- TRY IT -
Beginning at the first line of the material, output each line exactly until you reach and include the line containing "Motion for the". Leave every picture out.

- GIVEN MATERIAL -
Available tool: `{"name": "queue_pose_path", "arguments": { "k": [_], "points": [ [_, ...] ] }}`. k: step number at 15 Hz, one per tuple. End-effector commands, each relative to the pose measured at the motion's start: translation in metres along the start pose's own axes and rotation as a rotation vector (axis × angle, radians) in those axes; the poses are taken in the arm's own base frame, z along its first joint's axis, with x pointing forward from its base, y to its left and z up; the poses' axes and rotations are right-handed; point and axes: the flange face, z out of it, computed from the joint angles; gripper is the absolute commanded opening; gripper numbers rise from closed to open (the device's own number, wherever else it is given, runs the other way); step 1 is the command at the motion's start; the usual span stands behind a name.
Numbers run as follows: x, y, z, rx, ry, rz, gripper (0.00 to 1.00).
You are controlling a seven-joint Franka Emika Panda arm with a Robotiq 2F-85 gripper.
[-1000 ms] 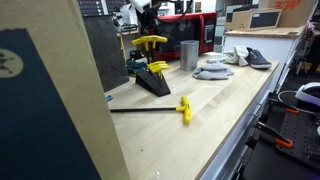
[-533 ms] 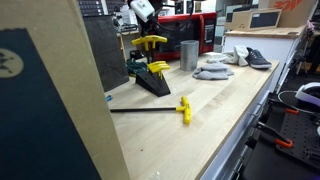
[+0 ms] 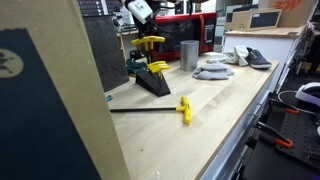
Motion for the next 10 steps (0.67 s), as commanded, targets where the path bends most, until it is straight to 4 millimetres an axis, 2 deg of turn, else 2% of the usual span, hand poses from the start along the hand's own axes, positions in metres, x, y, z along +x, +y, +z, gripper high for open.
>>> {"name": "queue_pose_path", "arguments": {
  "k": [1, 5, 7, 8, 9, 10],
  "points": [
    [-0.017, 0.002, 0.01, 0.004, -0.063, 0.019, 0.0],
    [-0.023, 0.004, 0.016, -0.001, -0.057, -0.007, 0.0],
    [-0.024, 0.002, 0.012, 0.011, -0.044, -0.023, 0.0],
    [-0.025, 0.0, 0.004, 0.026, -0.04, -0.039, 0.0],
    [-0.026, -0.002, -0.004, 0.036, -0.039, -0.056, 0.18],
    [-0.03, -0.004, -0.014, 0.041, -0.051, -0.09, 0.27]
  ]
}}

- TASK RESPONSE -
Available tool: `{"name": "queue_pose_path", "arguments": { "k": [_], "points": [ [_, ...] ] }}`. k: step number at 15 Hz, one per tuple. End-effector commands, each relative to the pose measured at the motion's start: translation in metres along the start pose's own axes and rotation as a rotation vector (axis × angle, radians) in those axes; the poses are taken in the arm's own base frame, z along its first joint's axis, with x pointing forward from its base, y to its left and z up; the poses' axes and rotations are right-handed; point and axes: the flange face, z out of it, computed from the joint angles; gripper is the absolute commanded opening; gripper numbers rise from closed to open (the device's own number, wherever else it is given, runs the other way); step 1 is the command at the motion's start; the usual span stands behind a name.
Numbers run as follows: x, y, z, rx, ry, rz, gripper (0.00 to 1.00).
You are controlling a seven-joint Franka Emika Panda arm with a Robotiq 2F-85 gripper.
[-1000 ms] 
[-533 ms] 
[+0 ms] 
Motion for the next 10 steps (0.67 s), as commanded, targets where the path bends most, until it is straight to 4 millimetres an axis, 2 deg of turn, else 2% of the usual span, hand poses from the start along the hand's own axes, positions in metres, x, y, z along +x, +y, +z, gripper high for open.

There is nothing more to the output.